• **Problem details**
The count of lines below that include the string "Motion" is the whole answer; write it alone.

• **Information shown**
•••
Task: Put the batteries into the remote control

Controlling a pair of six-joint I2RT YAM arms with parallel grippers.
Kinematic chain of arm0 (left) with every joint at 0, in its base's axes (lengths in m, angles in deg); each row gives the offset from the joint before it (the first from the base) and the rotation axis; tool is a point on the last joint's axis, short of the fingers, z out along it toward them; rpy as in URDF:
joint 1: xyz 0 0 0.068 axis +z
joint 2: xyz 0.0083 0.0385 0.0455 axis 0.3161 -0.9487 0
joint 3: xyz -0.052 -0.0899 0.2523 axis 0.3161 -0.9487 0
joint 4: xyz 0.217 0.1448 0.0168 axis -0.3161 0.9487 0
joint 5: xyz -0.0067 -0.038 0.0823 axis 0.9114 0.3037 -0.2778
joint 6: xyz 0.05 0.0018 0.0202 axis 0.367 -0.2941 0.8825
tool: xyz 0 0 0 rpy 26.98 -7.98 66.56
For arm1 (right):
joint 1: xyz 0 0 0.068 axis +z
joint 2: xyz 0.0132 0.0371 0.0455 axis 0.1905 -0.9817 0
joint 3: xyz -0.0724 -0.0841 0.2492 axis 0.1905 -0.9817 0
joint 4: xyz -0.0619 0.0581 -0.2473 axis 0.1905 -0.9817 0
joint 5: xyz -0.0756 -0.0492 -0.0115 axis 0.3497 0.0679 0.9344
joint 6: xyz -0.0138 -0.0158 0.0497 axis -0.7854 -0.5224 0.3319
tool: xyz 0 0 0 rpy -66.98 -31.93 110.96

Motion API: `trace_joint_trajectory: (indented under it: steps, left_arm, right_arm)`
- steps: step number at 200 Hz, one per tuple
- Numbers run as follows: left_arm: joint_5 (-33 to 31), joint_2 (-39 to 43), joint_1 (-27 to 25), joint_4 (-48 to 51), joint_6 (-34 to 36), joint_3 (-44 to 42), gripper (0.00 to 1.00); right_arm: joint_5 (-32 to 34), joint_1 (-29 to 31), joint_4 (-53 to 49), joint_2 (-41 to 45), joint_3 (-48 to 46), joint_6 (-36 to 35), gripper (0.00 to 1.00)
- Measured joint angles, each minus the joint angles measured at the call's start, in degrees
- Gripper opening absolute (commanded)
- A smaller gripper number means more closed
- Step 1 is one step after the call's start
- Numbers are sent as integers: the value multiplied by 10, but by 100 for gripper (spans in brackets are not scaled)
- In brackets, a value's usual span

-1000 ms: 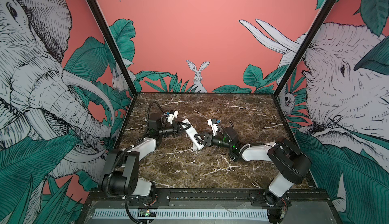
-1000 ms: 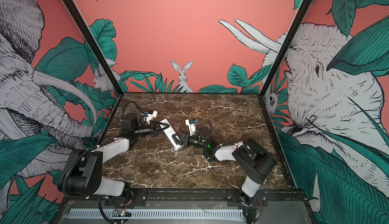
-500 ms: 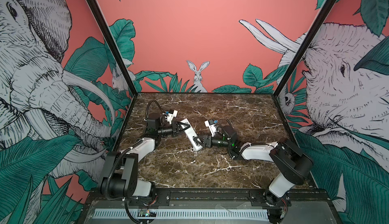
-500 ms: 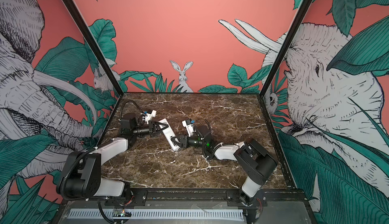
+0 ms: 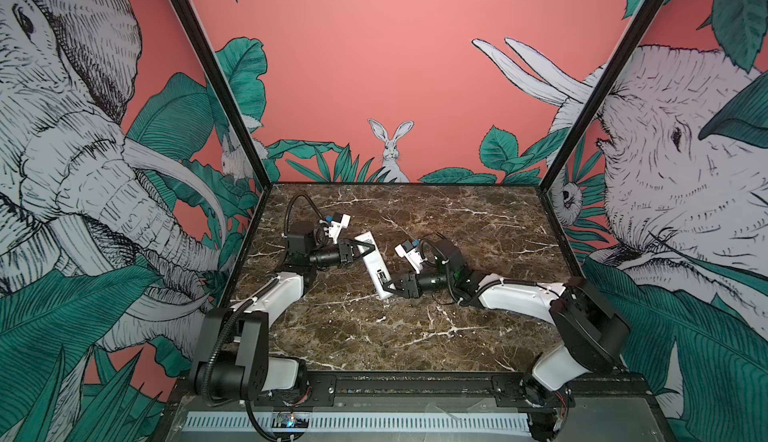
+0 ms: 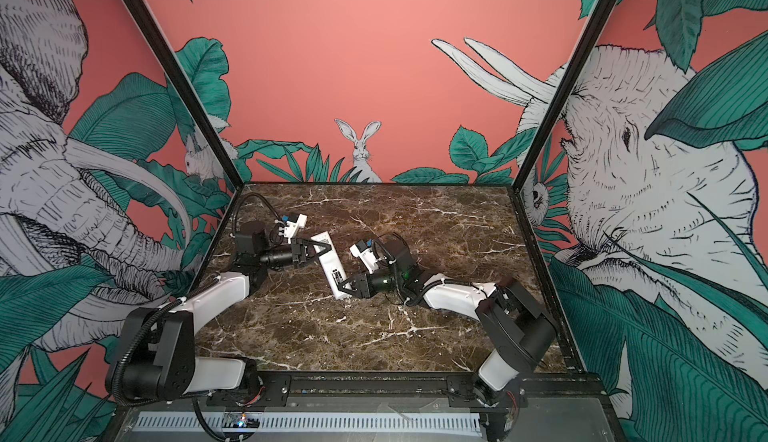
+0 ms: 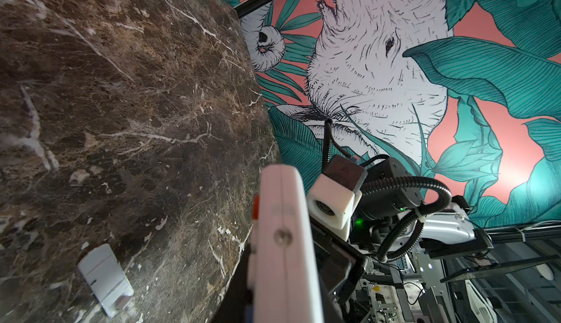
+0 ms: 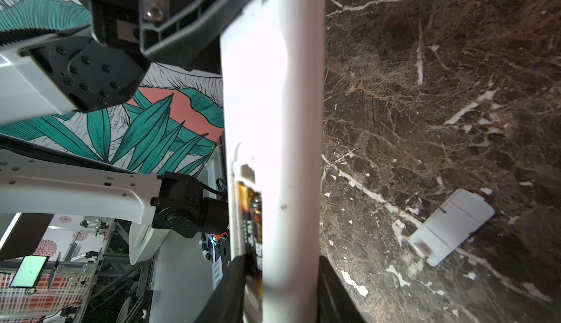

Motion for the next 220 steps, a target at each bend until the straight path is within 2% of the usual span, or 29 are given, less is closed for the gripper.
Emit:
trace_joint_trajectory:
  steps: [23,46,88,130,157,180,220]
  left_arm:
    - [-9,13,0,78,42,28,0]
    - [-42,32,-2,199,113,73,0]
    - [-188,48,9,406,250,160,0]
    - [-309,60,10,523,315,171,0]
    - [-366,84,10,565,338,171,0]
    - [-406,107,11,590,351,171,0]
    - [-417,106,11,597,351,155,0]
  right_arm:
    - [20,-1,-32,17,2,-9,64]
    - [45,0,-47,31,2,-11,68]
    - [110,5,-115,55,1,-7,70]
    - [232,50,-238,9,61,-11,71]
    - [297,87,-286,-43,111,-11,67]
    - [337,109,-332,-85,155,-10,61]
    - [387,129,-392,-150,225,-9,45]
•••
• **Result of the exercise**
2